**Task description**
Extract the first line through the line containing "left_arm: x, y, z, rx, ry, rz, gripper" from the listing below, exactly as written.
───── Information supplied ─────
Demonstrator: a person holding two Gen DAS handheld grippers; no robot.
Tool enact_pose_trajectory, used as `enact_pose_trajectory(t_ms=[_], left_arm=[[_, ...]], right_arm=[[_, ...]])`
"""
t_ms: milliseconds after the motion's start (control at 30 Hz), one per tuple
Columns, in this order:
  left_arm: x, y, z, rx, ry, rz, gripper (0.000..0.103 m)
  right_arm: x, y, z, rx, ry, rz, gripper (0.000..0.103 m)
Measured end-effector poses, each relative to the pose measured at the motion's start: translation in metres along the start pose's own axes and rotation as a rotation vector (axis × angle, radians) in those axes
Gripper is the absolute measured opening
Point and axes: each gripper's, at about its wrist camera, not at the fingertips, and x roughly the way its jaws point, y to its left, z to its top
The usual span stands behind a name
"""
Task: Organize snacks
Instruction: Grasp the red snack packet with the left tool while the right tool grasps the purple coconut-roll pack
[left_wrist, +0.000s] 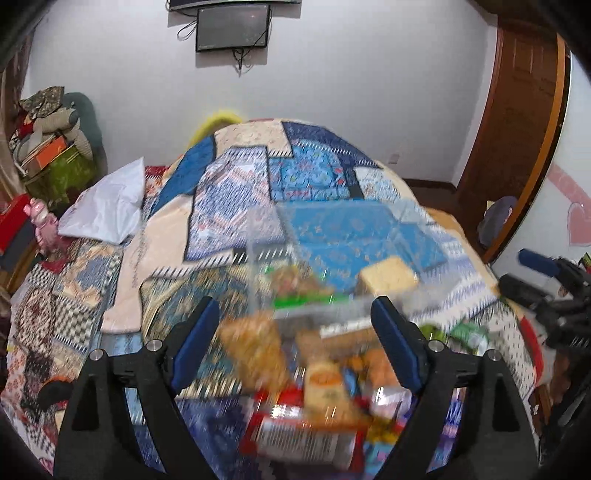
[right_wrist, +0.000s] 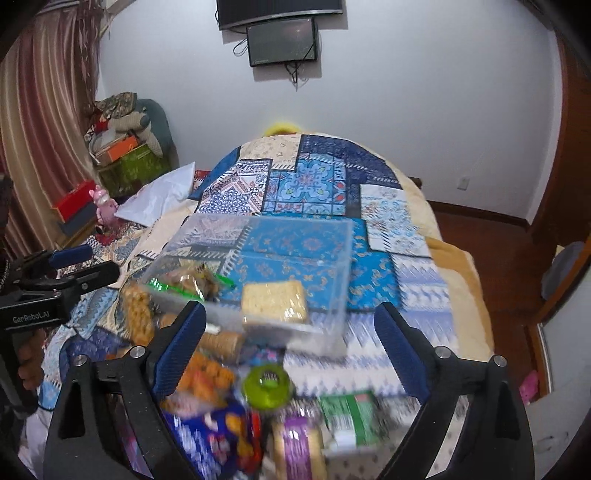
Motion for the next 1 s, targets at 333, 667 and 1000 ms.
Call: enact_pose_trajectory(t_ms=[333,667,1000], left_arm=[[-0.007,0.008,-0.083,0.003,0.1,0.03,0.085],[0.017,-0.01,-0.115,0.005,0.192,-0.017,0.085],[0.03,0.002,-0.129,-0.034,0.218,0.002,0.085]], right_arm=[[-0.011,-0.01,-0.063,0.014,0.095,-0.054,0.092],[0.002,-0.023,-0.113,0.072,0.201,-0.064,0.092],[0.016,-0.029,-0.131,0.108,0.243,-0.038,0.08]])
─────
**The completed task**
Demonstrator: a person holding two Gen DAS handheld grippers; no robot.
Tool enact_pose_trajectory, used as `enact_pose_trajectory(t_ms=[_], left_arm=[[_, ...]], right_arm=[[_, ...]])`
"""
t_ms: milliseconds after the motion's start (control at 30 Hz), one per tuple
Columns, in this order:
  left_arm: x, y, z, rx, ry, rz, gripper (0.000..0.103 m)

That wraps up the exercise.